* _EXERCISE_
Would you set down each line of the data below exactly?

*** LISTED ENTRIES ***

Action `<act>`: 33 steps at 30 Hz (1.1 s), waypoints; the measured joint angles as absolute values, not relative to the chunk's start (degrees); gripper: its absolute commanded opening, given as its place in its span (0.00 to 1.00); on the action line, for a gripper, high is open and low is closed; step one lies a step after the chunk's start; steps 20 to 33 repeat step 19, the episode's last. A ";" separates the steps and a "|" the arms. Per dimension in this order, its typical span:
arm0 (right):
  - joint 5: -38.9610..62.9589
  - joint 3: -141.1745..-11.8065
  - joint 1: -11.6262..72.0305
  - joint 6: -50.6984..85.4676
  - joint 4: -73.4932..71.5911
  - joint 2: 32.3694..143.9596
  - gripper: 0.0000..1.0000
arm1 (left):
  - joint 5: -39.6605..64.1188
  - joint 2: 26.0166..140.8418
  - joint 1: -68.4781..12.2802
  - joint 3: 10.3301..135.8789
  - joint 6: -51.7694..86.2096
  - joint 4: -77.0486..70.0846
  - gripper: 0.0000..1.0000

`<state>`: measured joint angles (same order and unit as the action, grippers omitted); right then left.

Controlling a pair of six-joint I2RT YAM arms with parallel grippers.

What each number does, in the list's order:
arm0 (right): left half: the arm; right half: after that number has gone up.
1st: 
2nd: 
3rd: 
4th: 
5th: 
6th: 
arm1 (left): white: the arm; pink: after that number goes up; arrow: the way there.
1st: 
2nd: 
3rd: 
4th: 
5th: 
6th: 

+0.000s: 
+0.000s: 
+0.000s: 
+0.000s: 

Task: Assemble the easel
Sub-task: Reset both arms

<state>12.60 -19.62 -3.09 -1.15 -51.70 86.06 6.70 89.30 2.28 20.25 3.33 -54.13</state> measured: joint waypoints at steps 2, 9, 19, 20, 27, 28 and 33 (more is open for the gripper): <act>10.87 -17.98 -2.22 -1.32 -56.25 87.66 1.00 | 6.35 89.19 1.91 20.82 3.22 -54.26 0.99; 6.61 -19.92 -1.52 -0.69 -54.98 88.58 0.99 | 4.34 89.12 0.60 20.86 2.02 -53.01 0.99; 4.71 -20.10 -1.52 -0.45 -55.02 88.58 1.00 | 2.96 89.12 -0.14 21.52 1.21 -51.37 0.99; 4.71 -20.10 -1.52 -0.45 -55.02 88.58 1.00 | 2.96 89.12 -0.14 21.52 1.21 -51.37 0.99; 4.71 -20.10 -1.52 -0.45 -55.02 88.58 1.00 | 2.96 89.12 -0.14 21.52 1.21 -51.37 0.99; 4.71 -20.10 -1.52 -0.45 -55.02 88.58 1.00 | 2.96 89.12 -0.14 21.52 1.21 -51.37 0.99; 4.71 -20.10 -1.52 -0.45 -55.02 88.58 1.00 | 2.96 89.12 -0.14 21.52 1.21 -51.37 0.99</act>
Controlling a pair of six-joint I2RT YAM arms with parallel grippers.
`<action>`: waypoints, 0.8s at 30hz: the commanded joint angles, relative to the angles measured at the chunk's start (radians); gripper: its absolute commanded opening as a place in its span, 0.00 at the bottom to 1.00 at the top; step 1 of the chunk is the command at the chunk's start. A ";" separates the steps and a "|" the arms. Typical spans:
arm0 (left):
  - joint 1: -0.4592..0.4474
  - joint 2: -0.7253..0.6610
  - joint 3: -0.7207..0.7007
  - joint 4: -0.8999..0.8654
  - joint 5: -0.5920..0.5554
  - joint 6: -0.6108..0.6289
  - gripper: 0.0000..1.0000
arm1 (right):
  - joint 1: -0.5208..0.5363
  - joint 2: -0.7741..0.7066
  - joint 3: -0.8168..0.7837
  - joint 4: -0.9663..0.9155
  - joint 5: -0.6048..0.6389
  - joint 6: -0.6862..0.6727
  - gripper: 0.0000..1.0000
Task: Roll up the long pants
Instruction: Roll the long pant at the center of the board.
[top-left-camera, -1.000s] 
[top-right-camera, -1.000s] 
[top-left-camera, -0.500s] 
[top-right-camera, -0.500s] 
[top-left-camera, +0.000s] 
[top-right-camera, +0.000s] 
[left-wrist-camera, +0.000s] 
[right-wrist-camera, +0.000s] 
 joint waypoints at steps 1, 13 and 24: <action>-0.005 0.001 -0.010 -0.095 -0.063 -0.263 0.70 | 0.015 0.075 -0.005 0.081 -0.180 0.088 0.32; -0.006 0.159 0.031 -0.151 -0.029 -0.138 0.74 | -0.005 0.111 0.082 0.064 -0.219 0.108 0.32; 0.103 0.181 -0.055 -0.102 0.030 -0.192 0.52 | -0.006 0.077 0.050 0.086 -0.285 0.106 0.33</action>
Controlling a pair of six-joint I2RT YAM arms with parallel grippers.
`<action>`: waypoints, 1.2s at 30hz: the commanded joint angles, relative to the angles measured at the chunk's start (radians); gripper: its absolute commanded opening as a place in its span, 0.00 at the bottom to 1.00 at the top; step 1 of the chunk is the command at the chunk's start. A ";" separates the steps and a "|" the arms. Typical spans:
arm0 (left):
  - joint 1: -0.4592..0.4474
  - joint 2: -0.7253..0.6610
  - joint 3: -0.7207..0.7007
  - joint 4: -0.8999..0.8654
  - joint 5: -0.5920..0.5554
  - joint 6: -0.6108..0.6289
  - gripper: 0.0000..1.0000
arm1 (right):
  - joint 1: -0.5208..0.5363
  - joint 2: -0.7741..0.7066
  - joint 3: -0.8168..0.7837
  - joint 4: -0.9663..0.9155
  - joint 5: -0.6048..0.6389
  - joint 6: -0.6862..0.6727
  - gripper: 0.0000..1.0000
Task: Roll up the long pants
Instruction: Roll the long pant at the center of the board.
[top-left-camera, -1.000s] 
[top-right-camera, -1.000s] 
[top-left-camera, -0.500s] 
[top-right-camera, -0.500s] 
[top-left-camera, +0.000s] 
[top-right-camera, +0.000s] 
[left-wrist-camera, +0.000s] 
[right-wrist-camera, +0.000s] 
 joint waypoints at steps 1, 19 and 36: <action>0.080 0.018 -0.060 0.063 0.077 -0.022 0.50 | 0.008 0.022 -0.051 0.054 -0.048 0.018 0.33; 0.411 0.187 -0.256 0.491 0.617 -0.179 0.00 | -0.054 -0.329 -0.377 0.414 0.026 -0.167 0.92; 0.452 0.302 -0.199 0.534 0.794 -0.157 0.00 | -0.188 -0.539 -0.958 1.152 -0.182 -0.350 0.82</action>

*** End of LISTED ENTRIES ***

* _SOLUTION_
Action `<act>`: 33 steps at 30 Hz (1.1 s), waypoints; the measured joint angles as absolute values, not relative to the chunk's start (degrees); gripper: its absolute commanded opening, given as its place in its span (0.00 to 1.00); on the action line, for a gripper, high is open and low is closed; step one lies a step after the chunk's start; steps 20 to 33 repeat step 19, the episode's last. A ";" separates the steps and a "|" the arms. Per dimension in this order, its typical span:
arm0 (right):
  - joint 5: -38.9610..62.9589
  - joint 3: -141.1745..-11.8065
  - joint 1: -11.6262..72.0305
  - joint 6: -50.6984..85.4676
  - joint 4: -73.4932..71.5911
  - joint 2: 32.3694..143.9596
  - gripper: 0.0000..1.0000
arm1 (left):
  - joint 5: -39.6605..64.1188
  - joint 2: 26.0166..140.8418
  - joint 1: -68.4781..12.2802
  - joint 3: 10.3301..135.8789
  - joint 6: -51.7694..86.2096
  - joint 4: -77.0486..70.0846
  - gripper: 0.0000..1.0000

`<state>`: measured joint angles (same order and unit as the action, grippers omitted); right then left.

Controlling a pair of six-joint I2RT YAM arms with parallel grippers.

What each number does, in the list's order:
arm0 (right): left half: the arm; right half: after that number has gone up.
1st: 
2nd: 
3rd: 
4th: 
5th: 
6th: 
arm1 (left): white: the arm; pink: after that number goes up; arrow: the way there.
1st: 
2nd: 
3rd: 
4th: 
5th: 
6th: 

+0.000s: 
+0.000s: 
+0.000s: 
+0.000s: 

Task: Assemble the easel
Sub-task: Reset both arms

<state>12.60 -19.62 -3.09 -1.15 -51.70 86.06 6.70 89.30 2.28 20.25 3.33 -54.13</state> measured: joint waypoints at steps 2, 9, 19, 20, 27, 28 and 33 (more is open for the gripper): <act>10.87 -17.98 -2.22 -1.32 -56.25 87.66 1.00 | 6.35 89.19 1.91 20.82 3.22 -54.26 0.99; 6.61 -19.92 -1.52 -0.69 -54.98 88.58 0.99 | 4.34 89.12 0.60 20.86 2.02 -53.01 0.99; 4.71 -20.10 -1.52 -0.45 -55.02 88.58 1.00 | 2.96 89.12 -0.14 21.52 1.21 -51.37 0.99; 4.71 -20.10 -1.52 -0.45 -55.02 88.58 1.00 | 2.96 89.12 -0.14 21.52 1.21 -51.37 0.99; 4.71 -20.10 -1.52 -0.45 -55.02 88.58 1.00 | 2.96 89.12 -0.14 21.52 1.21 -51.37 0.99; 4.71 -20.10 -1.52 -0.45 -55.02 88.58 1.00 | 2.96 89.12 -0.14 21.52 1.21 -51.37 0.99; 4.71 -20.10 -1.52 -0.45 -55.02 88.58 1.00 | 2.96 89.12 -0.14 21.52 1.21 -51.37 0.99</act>
Controlling a pair of six-joint I2RT YAM arms with parallel grippers.
`<action>`: waypoints, 0.8s at 30hz: the commanded joint angles, relative to the angles measured at the chunk's start (radians); gripper: its absolute commanded opening as a place in its span, 0.00 at the bottom to 1.00 at the top; step 1 of the chunk is the command at the chunk's start. A ";" separates the steps and a "|" the arms. Typical spans:
arm0 (left):
  - joint 1: -0.4592..0.4474
  - joint 2: -0.7253..0.6610
  - joint 3: -0.7207..0.7007
  - joint 4: -0.8999..0.8654
  - joint 5: -0.5920..0.5554
  - joint 6: -0.6108..0.6289
  - gripper: 0.0000..1.0000
arm1 (right):
  - joint 1: -0.5208..0.5363
  - joint 2: -0.7741..0.7066
  - joint 3: -0.8168..0.7837
  - joint 4: -0.9663..0.9155
  - joint 5: -0.6048..0.6389
  - joint 6: -0.6862..0.6727
  - gripper: 0.0000..1.0000
Task: Roll up the long pants
Instruction: Roll the long pant at the center of the board.
[top-left-camera, -1.000s] 
[top-right-camera, -1.000s] 
[top-left-camera, -0.500s] 
[top-right-camera, -0.500s] 
[top-left-camera, +0.000s] 
[top-right-camera, +0.000s] 
[left-wrist-camera, +0.000s] 
[right-wrist-camera, +0.000s] 
 joint waypoints at steps 1, 13 and 24: <action>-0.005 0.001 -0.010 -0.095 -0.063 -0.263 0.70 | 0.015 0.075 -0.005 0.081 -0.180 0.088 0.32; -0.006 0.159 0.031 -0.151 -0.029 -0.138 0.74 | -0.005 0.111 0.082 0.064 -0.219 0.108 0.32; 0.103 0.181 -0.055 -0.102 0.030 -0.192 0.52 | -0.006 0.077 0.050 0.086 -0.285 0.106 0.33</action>
Controlling a pair of six-joint I2RT YAM arms with parallel grippers.
`<action>`: waypoints, 1.2s at 30hz: the commanded joint angles, relative to the angles measured at the chunk's start (radians); gripper: its absolute commanded opening as a place in its span, 0.00 at the bottom to 1.00 at the top; step 1 of the chunk is the command at the chunk's start. A ";" separates the steps and a "|" the arms. Typical spans:
arm0 (left):
  - joint 1: -0.4592..0.4474
  - joint 2: -0.7253..0.6610
  - joint 3: -0.7207..0.7007
  - joint 4: -0.8999..0.8654
  - joint 5: -0.5920..0.5554
  - joint 6: -0.6108..0.6289
  - gripper: 0.0000..1.0000
arm1 (right):
  - joint 1: -0.5208..0.5363
  - joint 2: -0.7741..0.7066
  - joint 3: -0.8168..0.7837
  - joint 4: -0.9663..0.9155
  - joint 5: -0.6048..0.6389
  - joint 6: -0.6862..0.6727
  - gripper: 0.0000..1.0000
Task: Roll up the long pants
Instruction: Roll the long pant at the center of the board.
[top-left-camera, -1.000s] 
[top-right-camera, -1.000s] 
[top-left-camera, -0.500s] 
[top-right-camera, -0.500s] 
[top-left-camera, +0.000s] 
[top-right-camera, +0.000s] 
[left-wrist-camera, +0.000s] 
[right-wrist-camera, +0.000s] 
 joint waypoints at steps 1, 19 and 36: <action>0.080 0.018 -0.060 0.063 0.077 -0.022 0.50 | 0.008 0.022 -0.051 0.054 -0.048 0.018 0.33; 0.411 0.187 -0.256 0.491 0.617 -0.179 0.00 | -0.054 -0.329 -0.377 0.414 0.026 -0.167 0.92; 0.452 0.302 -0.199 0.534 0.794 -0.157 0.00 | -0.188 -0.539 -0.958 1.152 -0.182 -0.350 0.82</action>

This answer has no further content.